Helios, however, has definitely made many good design decisions, and many aspects of Eos are modelled on these. Most notably, Helios's long history is a testament to its stable and well-tested Python+Django+SQL stack, and following this example, we have endeavoured to choose actively-developed, well-supported, stable technologies for use in Eos whereever possible.

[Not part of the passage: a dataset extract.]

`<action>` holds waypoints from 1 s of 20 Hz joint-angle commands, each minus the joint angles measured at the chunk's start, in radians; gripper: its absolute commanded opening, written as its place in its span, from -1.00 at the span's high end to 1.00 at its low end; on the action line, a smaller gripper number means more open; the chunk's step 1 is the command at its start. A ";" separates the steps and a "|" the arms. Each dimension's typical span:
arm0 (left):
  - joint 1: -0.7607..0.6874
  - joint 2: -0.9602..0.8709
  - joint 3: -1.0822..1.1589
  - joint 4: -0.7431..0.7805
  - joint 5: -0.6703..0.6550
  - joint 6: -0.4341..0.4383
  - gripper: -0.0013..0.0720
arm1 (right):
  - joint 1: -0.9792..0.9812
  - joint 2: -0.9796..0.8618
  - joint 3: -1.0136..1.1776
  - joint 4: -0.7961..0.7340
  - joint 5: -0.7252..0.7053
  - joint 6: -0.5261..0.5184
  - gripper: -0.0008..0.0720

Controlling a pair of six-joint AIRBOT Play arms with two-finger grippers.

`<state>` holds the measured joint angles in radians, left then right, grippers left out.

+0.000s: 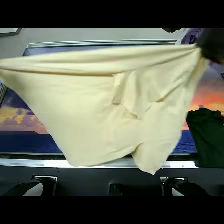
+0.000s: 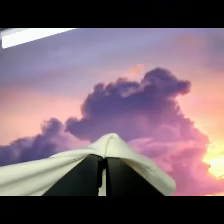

It must be noted, however, that the use case of Eos is rather different to that of Helios. Our use case has not changed since /r/ModelAustralia – very small low-stakes elections – so factors like scalability and enterprise-level security are of lesser concern. Eos is intended as a proof-of-concept to engage voters in the concept of verifiable voting, and so ease-of-use is of greater importance than cryptographic perfection – the exact opposite position to Helios, one imagines, being a project of academic interest. Indeed, deliberate design choices have been made to adopt cryptographic techniques known to be imperfect – such as Pedersen verifiable secret sharing, and reencryption-based random partial checking mixnets – due to the simplicity they afford while being ‘good enough’.
Most importantly, we recognise that the application of cryptography to verifiable electronic voting is an area of active research, and improved techniques will undoubtedly be found in future. It is here that we hope the value of Eos may be apparent, allowing such new techniques to be quickly adopted, without need to completely reimplement the entire stack from scratch.